The Statue of Liberty is now recognized as a symbol of freedom and refuge for people of all nationalities and homelands. Lazarus herself was part of a family who immigrated to the United States, which explains why she would have a positive and idealistic opinion of the statue. She describes it as “Mother of Exiles” (6), portraying the statue as a maternal, loving, and nurturing figure that welcomes those who have come to her from places of struggle. The analogy to the Greek sun god, Colossus, relates the statue to a famous figure known for radiance. By titling the poem as “The New Colossus,” Lazarus is comparing this statue of freedom to a statue of light and hope. The statue itself is personified with the dialogue, “Send these, the homeless, tempest-tost to me, I lift my lamp beside the golden door” (13-14). This golden door is representative of an ideal America where good opportunities are plentiful and easily accessible. The tone of the poem is idealistic because Lazarus describes a statue that represents a righteous and perfect America.

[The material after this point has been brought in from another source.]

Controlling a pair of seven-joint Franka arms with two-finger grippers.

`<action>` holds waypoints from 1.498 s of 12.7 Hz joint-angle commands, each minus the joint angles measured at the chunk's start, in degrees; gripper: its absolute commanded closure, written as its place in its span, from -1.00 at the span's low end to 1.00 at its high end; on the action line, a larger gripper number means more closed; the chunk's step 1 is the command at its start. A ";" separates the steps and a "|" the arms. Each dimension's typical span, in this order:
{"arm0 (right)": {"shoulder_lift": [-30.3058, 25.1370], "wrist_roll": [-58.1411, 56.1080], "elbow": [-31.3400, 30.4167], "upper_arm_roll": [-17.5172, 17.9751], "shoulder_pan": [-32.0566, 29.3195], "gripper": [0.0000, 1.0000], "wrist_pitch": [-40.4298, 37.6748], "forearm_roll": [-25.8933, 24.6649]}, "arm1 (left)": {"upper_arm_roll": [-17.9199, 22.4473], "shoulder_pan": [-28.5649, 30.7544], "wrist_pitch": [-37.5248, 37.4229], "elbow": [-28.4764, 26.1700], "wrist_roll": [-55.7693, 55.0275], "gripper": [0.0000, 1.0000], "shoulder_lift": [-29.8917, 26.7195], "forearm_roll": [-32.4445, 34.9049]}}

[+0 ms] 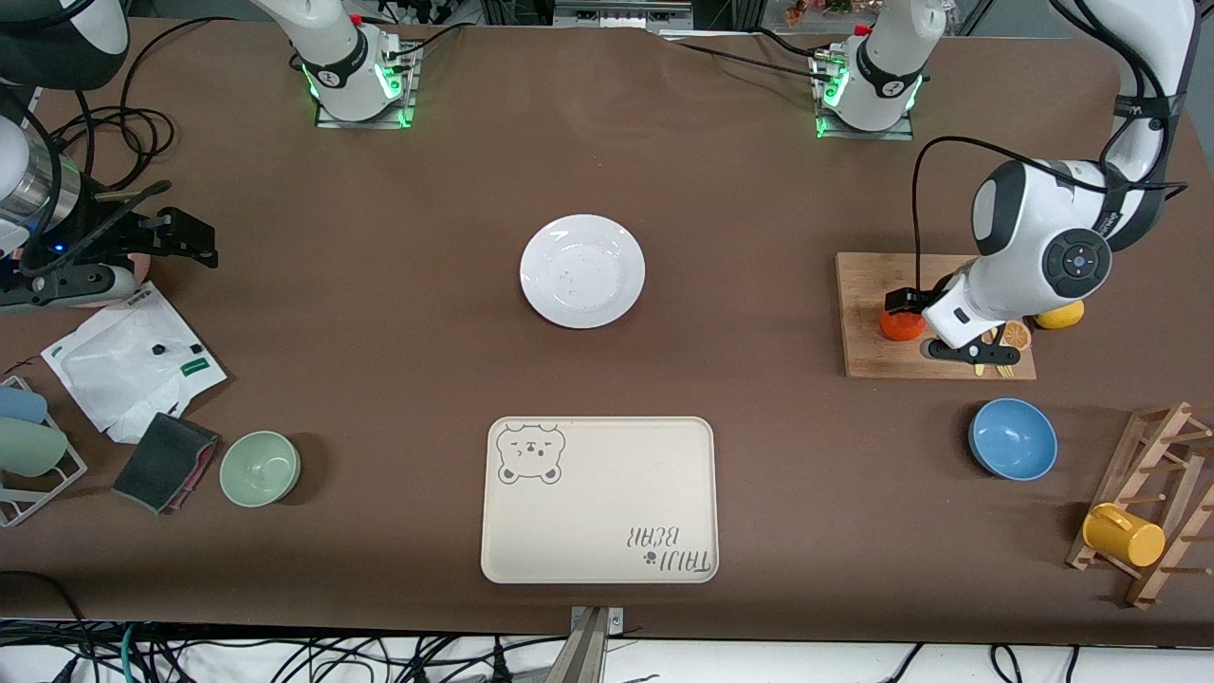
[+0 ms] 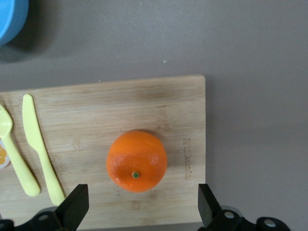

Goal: Place orange and plate with both arms
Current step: 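Reach the left gripper down to the orange on the cutting board and grasp it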

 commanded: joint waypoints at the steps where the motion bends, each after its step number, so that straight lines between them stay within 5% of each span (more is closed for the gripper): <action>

“Ozymandias” is a poem about a decayed statue. The subject is similar to that of “The New Colossus,” because it is described as a powerful statue. Shelley, similar to Lazarus, uses the element of personification to characterize the statue. The words printed beneath the statue state, “My name is Ozymandias, King of Kings: Look on my works, ye mighty, and despair” (Shelley 10-11). Shelley uses this quote to personify the statue itself as if it were coming to life and saying the words, as well as within the poem. This literary choice is useful because it conveys a strong message about the character of the statue, which is egotistical and confident.
This poem is different than “The New Colossus” because it has a pessimistic tone. The tone is brought out in the contrast of the grand figure of the statue with the overwhelming destruction of the land around it. Shelley uses contrast in the poem to emphasize the destruction of the great king, Ozymandias, and the statue that should have framed his greatness without ruin. It is written after the dialogue of the statue that “nothing beside remains…the lone and level sands stretch far away” (12-14). This description makes it seem as though the statue is insignificant and has blown away into nothing, as all that remains is a vast desert. The tone of the poem is pessimistic because the statue is represented as decaying and fading away to mean nothing. It is described as “half sunk” and “a shattered visage” (4). These descriptions make the once solid and dominating representative of King Ozymandias into a powerless and broken memory. The pessimistic tone of the poem in a way suggests that powerful people will not withstand the years of life down the road and the legacy they intend to have, even when they are long gone from the world.
“The New Colossus” and “Ozymandias” are both sonnets about statues that incorporate personification and descriptive language to convey a message of what each statue represents. Although the subject matter of both poems is similar, there is a clear difference in the tone of each poem. Lazarus describes the Statue of Liberty to be a powerful, yet welcoming and maternal figure, while Shelley makes King Ozymandias out to be a once powerful and now lost and forgotten figure in the sand. Comparing and contrasting these poems gives the reader an insight into what power and representatives of power mean for both Lazarus and Shelley.